Misconception: Women who lift weights develop huge muscles.
Reality: Not necessarily. For women who follow a sensible weight-training program, the result will be a trim, healthy look, not bulging muscles.
This is because women naturally develop much less muscle mass than do men, according to the American College of Sports Medicine (ACSM). Women have fewer muscle cells, particularly in their arms and shoulders. When either a woman or man works out, muscle cells grow larger, but don't multiply.
Misconception: Weight training takes a lot of time.

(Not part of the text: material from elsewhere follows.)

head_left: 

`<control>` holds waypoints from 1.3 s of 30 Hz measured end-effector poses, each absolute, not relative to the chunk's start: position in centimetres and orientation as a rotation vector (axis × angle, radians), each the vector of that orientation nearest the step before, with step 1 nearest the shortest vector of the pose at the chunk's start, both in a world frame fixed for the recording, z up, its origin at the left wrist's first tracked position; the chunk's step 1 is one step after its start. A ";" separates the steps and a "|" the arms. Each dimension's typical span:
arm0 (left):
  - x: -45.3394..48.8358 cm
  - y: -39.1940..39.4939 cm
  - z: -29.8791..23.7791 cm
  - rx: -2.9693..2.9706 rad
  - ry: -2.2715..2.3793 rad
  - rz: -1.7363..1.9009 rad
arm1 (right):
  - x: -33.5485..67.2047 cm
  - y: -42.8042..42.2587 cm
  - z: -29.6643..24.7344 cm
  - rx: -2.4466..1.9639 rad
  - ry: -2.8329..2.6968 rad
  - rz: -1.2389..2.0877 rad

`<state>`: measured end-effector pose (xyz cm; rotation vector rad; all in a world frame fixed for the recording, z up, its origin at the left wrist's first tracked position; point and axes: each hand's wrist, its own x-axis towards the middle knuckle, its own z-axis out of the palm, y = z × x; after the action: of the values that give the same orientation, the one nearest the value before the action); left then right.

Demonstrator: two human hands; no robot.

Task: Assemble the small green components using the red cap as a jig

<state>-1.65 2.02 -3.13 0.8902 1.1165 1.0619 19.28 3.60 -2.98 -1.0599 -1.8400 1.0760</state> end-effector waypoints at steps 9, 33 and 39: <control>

Reality: You can take as much or as little time as you like. The ACSM recommends doing 8 to 12 repetitions per exercise at least twice per week. With warm-up and stretching, each session should take only 30 to 45 minutes.
Once you've passed the beginner stage, however, you’ll get stronger only if you lift heavier weights and do more repetitions. Once you’ve gotten as strong, fit, and toned as you want, you can maintain your fitness level by continuing to lift the same amount of weight.
Misconception: The scale doesn’t lie.
Reality: The scale does lie. Muscle is more dense than fat. With a weight-training program, combined with a good diet and aerobic exercise, you may lose inches from your waist, thighs, and other trouble spots without losing any pounds. You may even gain a few pounds.
Misconception: If a woman stops working out, the muscle will turn into fat.
Reality: Muscle and fat are two separate tissues. If you stop working out, your muscle may atrophy. Meanwhile, more fat may be stored in already existing fat cells. But one isn’t converted into the other. Even if you stop working out, you can again build muscle whenever you resume weight training.